Anything else he said was lost as The Ack-Man elbowed him out of the way to shake my hand, then, who were we kidding, offer up a bear hug as big as Andy’s. I felt his ribs when I hugged him. Dave was closer to my size, couple inches over six feet, but his muscle had withered away over the years until he was tall and skinny and old. We were all old. It just looked better on some of us than others. We grunted each other’s names into each other’s shoulders, no sentimentality here, no sir, then stood back and all three of us looked each other up and down, seeing what the past year had done to us.
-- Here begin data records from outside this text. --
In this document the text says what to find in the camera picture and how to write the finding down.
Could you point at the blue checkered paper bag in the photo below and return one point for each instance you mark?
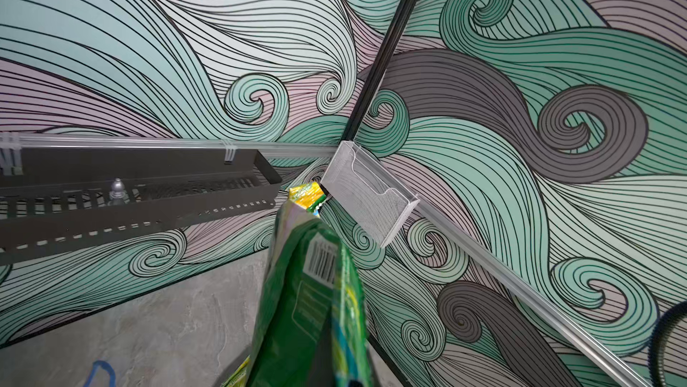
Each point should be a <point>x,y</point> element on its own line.
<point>102,369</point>

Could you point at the clear plastic wall holder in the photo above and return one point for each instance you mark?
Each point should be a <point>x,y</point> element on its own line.
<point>371,195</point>

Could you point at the black wall tray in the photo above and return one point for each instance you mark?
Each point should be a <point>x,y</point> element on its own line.
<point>63,199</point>

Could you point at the grey horizontal wall rail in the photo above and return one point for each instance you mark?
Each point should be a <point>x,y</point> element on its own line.
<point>268,149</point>

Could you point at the grey right wall rail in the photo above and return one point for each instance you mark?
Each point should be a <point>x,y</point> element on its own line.
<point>601,356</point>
We were so busy doing that, that Daniel snuck up on us before I got his sign out. He said, “I see how it is,” out of nowhere. “You make a fuss for all you white guys, but you don’t give a damn about the Korean.”

“Man, I am not white!” Andy and Danny had gone around on that one for fifty years and would keep doing it til they were both dead. I scrambled for Dan’s sign, held it up, checked it, and flipped it right-side up, putting as big an innocent grin on my face as I could manage.

“You’re still a goddamned sneak, Danny.” Danny had been our secret weapon, the American-born Korean who walked in and out of enemy territory without ever raising an eyebrow. He was the only one of us without any body scars from Korea. Fifty years later I still didn’t know just how deep the other ones cut, the ones on his heart. “Thought your plane didn’t get in for another twenty minutes.”

“And you’re still goddamned blind.” Another round of hugs and hand-shakes went around, Dan saying, “Tailwind, we got in early,” between greetings. If I looked good, he looked like an anti-aging commercial. He had that luck of the draw a lot of Asians seemed to get, the tight smooth skin over bone structure most women would kill for, and his hair was still black as pitch. He coulda been anywhere from his late fifties to a couple weeks older than God, and I knew for a fact he was the oldest of us, turnin’ eighty-three in another week. He stepped free of Ack’s hug, then, with a sigh, took his sign from his duffel.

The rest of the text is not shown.